03 October 2006

La Cuisine

I guess it's no surprise that moving from Japan to France can give quite a culture shock!

You know the state of mind just minutes before falling asleep, where you think you are dreaming and don't realize that you are actually awake? A few nights ago in that stage of pre-sleep, I realized that I was "dreaming" about Japanese food: cold soba, instant sticky rice and salmon and seaweed, big hot oily restaurant portions of miso ramen with bamboo shoots and hard-boiled eggs, chewy rice cakes and sweet red bean paste...I am still going through Japanese food withdrawal. I want it every day.
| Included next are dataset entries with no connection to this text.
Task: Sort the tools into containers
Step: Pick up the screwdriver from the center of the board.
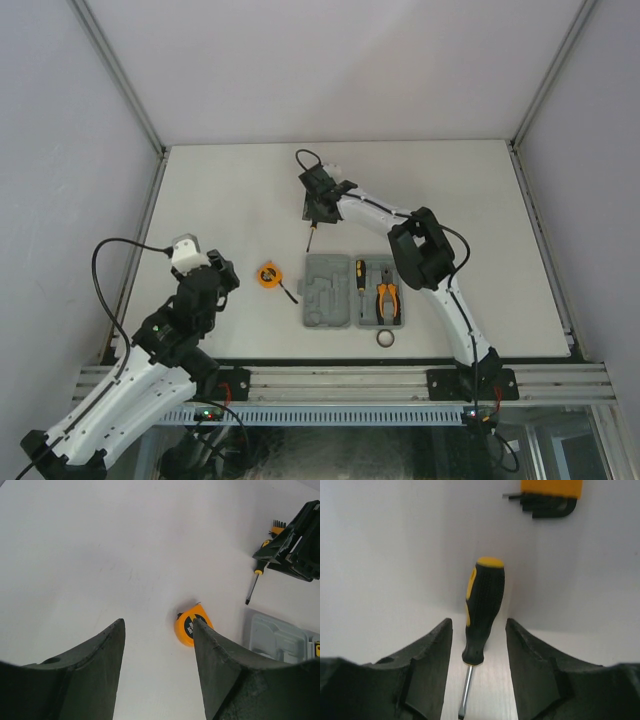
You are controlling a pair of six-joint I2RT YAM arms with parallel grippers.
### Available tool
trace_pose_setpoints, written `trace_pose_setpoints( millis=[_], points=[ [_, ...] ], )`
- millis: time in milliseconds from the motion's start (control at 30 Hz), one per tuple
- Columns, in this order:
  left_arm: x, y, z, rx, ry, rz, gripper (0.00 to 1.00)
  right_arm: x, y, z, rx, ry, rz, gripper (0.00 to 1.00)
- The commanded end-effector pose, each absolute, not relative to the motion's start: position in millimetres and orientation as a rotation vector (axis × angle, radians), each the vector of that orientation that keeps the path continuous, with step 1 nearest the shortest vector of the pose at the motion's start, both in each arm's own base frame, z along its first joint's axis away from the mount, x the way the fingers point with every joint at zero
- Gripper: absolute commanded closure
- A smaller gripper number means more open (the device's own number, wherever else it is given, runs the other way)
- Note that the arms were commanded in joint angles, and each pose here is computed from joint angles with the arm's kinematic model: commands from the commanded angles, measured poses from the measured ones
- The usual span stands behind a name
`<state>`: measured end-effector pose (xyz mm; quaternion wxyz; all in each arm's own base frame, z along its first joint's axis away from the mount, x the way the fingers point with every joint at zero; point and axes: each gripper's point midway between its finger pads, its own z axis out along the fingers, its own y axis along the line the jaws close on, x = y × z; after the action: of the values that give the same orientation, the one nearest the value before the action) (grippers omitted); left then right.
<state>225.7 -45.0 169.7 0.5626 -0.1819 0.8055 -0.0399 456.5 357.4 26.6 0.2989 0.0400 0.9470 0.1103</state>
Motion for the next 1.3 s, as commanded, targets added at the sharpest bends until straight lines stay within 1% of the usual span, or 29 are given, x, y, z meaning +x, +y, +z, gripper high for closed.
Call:
trace_pose_setpoints(
  millis=[0,167,300,367,500,633,667,833,1033,1267],
  points=[
    [234,-39,178,-0.480,1.824,-0.075,0.39,470,365,34,0.119,2.501,0.341,0.55],
    [237,-34,177,-0.474,1.811,-0.028,0.39,475,367,30,0.111,2.515,0.382,0.65],
    [240,-33,175,-0.464,1.809,-0.004,0.39,481,363,38,0.116,2.499,0.404,0.77],
    [241,-31,173,-0.462,1.801,0.021,0.39,485,362,49,0.110,2.474,0.428,0.81],
    [246,-28,172,-0.448,1.780,0.065,0.39,492,357,91,0.084,2.384,0.498,0.87],
    [253,-21,186,-0.427,1.720,0.131,0.38,488,342,139,0.070,2.294,0.589,0.90],
    [253,-16,189,-0.433,1.699,0.161,0.37,487,337,165,0.072,2.235,0.630,0.91],
    [252,2,196,-0.469,1.591,0.257,0.35,473,293,224,0.117,2.103,0.708,0.94],
    [255,13,178,-0.476,1.516,0.297,0.34,441,229,251,0.165,2.058,0.668,0.96],
    [262,27,175,-0.461,1.466,0.375,0.31,380,184,264,0.158,2.047,0.565,0.96]
  ],
)
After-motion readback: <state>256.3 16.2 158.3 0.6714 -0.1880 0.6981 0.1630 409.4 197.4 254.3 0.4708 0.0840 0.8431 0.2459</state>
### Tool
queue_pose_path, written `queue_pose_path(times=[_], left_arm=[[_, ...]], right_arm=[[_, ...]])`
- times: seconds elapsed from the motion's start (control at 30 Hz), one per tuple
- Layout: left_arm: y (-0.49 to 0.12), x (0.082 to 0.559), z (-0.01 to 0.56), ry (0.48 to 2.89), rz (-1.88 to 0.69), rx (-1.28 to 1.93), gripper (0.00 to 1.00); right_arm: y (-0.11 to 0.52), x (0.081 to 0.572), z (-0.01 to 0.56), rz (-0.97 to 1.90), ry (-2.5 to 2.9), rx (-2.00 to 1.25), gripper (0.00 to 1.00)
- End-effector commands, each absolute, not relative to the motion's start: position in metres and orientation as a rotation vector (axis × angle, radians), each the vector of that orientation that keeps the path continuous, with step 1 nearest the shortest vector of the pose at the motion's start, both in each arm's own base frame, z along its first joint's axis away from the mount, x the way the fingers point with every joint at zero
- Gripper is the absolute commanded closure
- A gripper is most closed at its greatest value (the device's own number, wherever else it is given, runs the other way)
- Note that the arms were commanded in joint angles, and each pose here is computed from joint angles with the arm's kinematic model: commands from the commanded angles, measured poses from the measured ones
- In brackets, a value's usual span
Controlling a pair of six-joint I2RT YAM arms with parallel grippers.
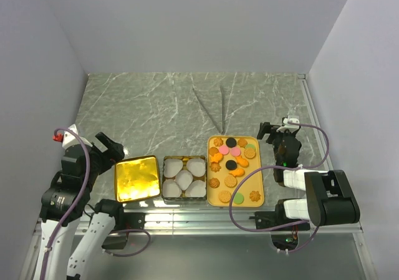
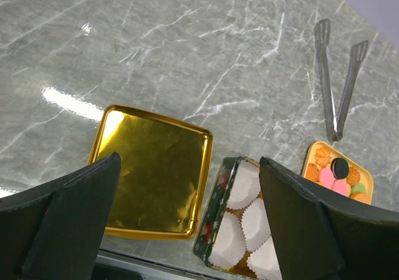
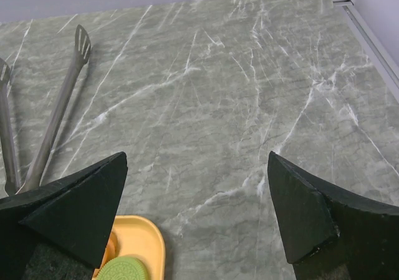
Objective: Pack the cookies
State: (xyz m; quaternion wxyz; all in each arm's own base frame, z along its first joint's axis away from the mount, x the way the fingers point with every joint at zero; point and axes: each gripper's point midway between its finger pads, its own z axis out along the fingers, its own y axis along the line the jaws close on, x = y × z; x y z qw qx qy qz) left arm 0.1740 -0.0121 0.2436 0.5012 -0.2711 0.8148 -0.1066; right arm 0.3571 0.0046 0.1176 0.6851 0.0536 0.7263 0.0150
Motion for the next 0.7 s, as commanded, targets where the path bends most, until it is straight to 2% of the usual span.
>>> queue_pose_path(times=[0.0, 0.3, 0.5, 0.63, 0.67], left_arm=[[-0.005, 0.170, 0.244, 1.955, -0.225, -0.698, 0.01], [-0.021, 0.177, 0.239, 2.009, -0.280, -0.578, 0.01], [-0.020, 0.179, 0.230, 2.031, -0.267, -0.612, 0.00], [-0.020, 0.178, 0.228, 2.035, -0.261, -0.616, 0.00], [-0.020, 0.177, 0.227, 2.038, -0.260, -0.620, 0.00]], right_arm=[[0.003, 0.367, 0.140, 0.036, 1.560, 0.127, 0.00], [0.003, 0.367, 0.139, 0.036, 1.562, 0.127, 0.00], [0.001, 0.367, 0.141, 0.028, 1.554, 0.145, 0.00], [-0.020, 0.368, 0.165, -0.041, 1.541, 0.284, 0.00], [-0.021, 0.363, 0.151, -0.070, 1.654, 0.302, 0.00]])
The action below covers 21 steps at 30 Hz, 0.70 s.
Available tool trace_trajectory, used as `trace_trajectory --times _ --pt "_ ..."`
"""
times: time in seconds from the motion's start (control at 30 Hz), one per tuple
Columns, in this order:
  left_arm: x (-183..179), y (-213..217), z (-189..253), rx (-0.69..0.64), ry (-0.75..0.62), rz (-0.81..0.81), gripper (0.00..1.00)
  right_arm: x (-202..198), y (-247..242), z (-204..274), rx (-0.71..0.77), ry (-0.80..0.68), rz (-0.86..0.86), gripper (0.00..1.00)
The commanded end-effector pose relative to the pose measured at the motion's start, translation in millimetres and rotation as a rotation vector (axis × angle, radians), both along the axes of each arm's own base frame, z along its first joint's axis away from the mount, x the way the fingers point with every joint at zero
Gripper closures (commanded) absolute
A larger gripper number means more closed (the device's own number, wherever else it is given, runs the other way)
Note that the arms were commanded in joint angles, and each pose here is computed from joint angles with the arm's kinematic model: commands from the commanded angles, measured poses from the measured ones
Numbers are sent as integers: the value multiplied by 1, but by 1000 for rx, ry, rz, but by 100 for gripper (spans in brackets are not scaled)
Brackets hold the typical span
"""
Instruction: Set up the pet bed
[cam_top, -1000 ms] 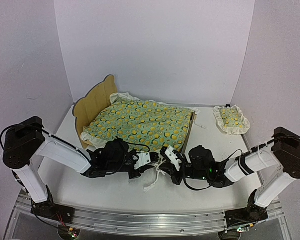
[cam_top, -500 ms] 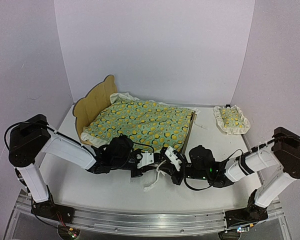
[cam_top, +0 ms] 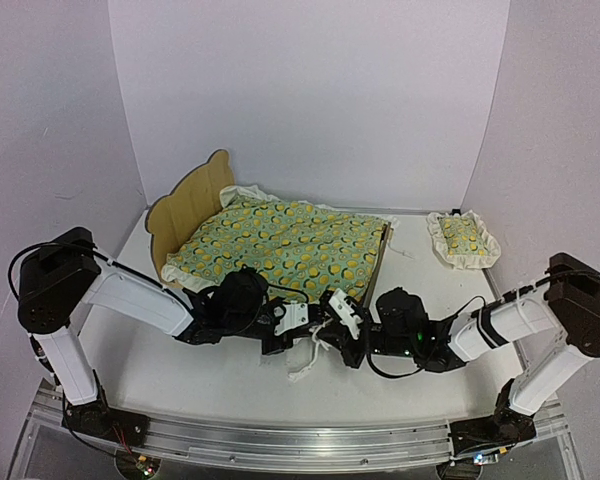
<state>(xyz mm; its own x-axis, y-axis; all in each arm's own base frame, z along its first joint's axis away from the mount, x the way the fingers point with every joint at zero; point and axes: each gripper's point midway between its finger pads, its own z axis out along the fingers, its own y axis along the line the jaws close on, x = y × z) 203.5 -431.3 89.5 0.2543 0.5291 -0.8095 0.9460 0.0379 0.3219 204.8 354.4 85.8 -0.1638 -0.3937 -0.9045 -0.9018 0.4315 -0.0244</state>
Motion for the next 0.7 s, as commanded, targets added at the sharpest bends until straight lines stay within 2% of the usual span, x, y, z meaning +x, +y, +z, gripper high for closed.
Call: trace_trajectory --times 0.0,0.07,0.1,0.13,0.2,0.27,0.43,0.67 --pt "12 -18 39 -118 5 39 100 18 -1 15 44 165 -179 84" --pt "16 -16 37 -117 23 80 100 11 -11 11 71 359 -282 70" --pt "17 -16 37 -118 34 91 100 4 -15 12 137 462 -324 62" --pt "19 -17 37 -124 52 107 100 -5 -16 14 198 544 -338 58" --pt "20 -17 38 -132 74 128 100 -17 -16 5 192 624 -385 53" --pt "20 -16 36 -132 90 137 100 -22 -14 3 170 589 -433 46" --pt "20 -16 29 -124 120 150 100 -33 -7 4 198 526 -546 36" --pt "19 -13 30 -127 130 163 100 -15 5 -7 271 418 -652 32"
Which is ironic, since I am in The Land of Good Food. Maybe I should qualify that with "In the West." My cheese and red wine intake have both increased by about 200%. I am certainly not complaining. I've had fun preparing various dishes I couldn't make in Japan: whole wheat garlic pasta, grilled cheese with brie, goat cheese and fresh strawberries, portobello mushrooms with (what else) big slabs of camembert. And did I mention the coffee ice cream? (Noel heaven, Bill!) Yum.

Antonio, on the other hand, prefers Spanish sausage with his bread, instead of cheese. Last night he made me eat a piece insisting it was the "secret of Spain." (Whatever that can mean for a tubular hunk of pig.) The sausage was bloody and looked raw, but considering my diet last year, I can't use "raw" as an excuse to say no. I ate it, and it tasted good. Kind of spicy.

I never guessed that moving to France would teach me more about Spain...but it just goes to remind me that no matter how much globe-trotting I do, I will always know less than there actually is to know out there. It may be a small world, but it's cram-packed full of stuff.